I never knew my dad, Bill Nesseler, as an athlete.
I know he made the Franklin Junior High football team in Rock Island, but that was only for a night. The next morning, he had to return that jersey and inform the coach that he could not play football, that his Argus paper-route income and family chores were more necessary to the family good.
Such was life in the 1940s.
And yet, there is no bigger sports influence in my life than Dad, who will be buried in his referee's shirt and his whistle around his neck after passing away Tuesday afternoon at the age 84.
That influence came when my sports life began at the age of 7 years old, when the T-Shirt League baseball coaches sent me home because I was a year too young. Dad was there to comfort me, telling me to go get 'em at the age of 8.
It has lasted through 39 full-time years in the newspaper business, most of those in Sports.
He was an assistant to Ed Heinz as my basketball coach for four years at Immanuel Lutheran School, where he let me run and gun in the days of no 3-point line. He was my Little League coach for four years, and an umpire behind the plate through my Babe Ruth and Connie Mack baseball leagues, both as a player and as a head coach.
There were lessons learned from him through every pitch, every inning, every win, every loss.
One in particular from that game of baseball that we loved dearly was that there would be no favoritism when I stood at the plate, he behind it. I remember it as if it was yesterday. Left-handed T.J. Krone on the mound, two balls that surely were way outside being called strikes by dear ol' umpire Dad. A third one, too, hit that same outside locale, but this time I swung, and missed. It was the only strikeout I had all season as an 18-year-old in that league, but there was no way I was going to let my Dad call me out on strikes.
Yeah, the stubbornness is certainly a Nesseler trait. Ingrained on a ball field.
Sometimes, though, that stubbornness gets a nudge.
That happened five years ago, on a Father's Day, back at Douglas Park, the same home plate where I had struck out nearly four decades earlier. Playing with a bunch of “kids” – nearly all under 30 in a hardball league called Veto League Baseball -- my Dad showed up in his Downings Dairy coaching shirt from Little League 43 years earlier, and still a perfect fit.
I had not heard of the Franklin Junior High story to that point and did not know he had an ounce of sports game in him. But, there he was, dressed and ready to play ball – at the age of 79.

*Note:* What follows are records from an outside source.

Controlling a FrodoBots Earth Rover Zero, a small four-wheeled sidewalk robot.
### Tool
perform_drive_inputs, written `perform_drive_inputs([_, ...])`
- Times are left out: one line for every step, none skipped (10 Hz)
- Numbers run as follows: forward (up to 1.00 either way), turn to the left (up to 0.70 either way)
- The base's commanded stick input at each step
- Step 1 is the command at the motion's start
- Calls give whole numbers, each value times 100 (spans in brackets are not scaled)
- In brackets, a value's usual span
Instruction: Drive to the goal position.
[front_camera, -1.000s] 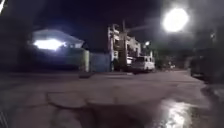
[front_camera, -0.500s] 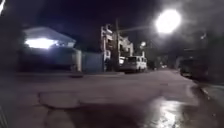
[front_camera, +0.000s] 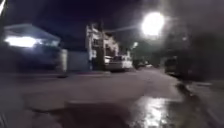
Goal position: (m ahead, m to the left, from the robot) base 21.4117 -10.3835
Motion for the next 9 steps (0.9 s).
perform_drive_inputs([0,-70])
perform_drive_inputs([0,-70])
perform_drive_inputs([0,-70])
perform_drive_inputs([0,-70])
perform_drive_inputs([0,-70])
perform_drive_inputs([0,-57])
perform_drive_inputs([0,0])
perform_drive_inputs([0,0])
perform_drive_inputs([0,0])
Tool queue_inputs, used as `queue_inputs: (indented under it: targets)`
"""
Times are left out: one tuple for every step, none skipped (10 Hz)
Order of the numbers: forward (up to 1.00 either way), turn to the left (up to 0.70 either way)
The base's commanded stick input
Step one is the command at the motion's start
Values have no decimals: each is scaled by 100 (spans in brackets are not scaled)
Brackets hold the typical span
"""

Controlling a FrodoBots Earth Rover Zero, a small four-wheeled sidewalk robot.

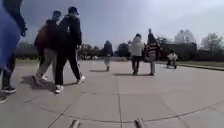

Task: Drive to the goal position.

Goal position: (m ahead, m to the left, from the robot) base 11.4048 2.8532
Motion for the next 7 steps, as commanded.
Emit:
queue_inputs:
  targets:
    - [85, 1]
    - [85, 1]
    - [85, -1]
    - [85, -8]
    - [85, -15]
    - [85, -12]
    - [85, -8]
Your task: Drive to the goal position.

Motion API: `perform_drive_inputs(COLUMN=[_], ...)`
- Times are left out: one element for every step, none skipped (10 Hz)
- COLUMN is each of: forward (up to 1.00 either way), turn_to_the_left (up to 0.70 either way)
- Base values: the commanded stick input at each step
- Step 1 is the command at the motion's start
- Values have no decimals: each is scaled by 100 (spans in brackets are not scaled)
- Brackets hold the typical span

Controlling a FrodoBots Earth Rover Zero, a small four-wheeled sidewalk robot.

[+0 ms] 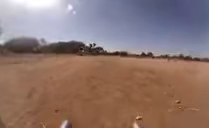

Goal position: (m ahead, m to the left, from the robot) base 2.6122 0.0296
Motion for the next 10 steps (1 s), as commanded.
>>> perform_drive_inputs(forward=[70,70,70,70,70,70,70,70,70,70], turn_to_the_left=[27,27,27,27,27,27,27,27,27,27])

Knowing he could not run to first base, I stood a few feet off the plate and offered to do that when he made contact. Except that for the first three pitches, there was no contact. Not even close. He had swung early, way too late and nowhere near.

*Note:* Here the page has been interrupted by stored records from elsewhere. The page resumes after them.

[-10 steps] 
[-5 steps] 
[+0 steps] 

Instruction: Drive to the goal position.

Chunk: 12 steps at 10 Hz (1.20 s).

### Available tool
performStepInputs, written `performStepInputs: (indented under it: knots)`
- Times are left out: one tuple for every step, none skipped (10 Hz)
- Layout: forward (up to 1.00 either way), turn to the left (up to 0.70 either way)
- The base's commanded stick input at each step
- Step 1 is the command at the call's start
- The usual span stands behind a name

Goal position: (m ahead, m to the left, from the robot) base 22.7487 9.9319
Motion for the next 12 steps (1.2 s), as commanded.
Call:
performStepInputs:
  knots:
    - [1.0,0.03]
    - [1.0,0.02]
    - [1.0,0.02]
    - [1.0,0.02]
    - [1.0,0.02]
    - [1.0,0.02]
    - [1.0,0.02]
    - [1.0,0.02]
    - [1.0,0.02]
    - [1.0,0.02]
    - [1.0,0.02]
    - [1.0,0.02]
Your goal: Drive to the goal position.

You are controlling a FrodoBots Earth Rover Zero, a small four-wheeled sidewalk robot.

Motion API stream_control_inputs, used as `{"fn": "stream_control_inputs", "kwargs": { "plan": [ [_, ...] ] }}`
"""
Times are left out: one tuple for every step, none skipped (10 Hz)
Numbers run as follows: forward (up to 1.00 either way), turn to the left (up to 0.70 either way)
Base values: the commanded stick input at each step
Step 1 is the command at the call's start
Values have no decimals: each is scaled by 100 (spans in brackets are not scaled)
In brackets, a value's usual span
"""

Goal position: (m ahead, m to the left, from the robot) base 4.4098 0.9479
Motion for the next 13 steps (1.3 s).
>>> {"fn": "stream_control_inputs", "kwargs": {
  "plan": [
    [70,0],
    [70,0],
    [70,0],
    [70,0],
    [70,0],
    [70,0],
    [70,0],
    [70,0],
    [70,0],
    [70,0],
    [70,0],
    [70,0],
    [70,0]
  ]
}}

I felt badly for him, even to the point of being embarrassed that I had asked him to come. I told him he tried his best but it just was not meant to be that day. It was a speech I had heard often from him, baseball-related.
Except, a league of stubborn 20-somethings would have none of it. To a man, they said, “Stay in there, Bill; hang in there, Bill; take as many strikes as you need to get a hit.”
I played along, and cringed at each and every strike, from four to eight. What I could not comprehend, though, is how my Dad could smile after every miss, no matter by how much.
And then, the craziest, wildest thing happened. After Strike 8, Dad decided he had had enough. Or maybe he did not want a full inning's worth of strikes. Whichever, at that point over 20 fellow ballplayers – whether in the field or with their team at bat – gave Bill Nesseler an ovation that was fitting for someone who had hit a game-winning grand slam.
THAT, is what baseball is all about. THAT is the baseball lesson Dad had been teaching me for nearly five decades. It is all about having fun, and he was having fun, because he was getting to play a game.
I followed Dad in that batting order that day, and I could not tell you where I hit it, only that I was safe at first with tears still in my eyes.
I imagine now that Dad had some of those same kind of tears in his eyes when his mom told him that he could not be a Franklin football Knight way back when. Yet, he certainly had come full circle in how he dealt with sports disappointment. That smile at the plate after eight strikes told it all.
You know, I want to be just like him when I finally grow up.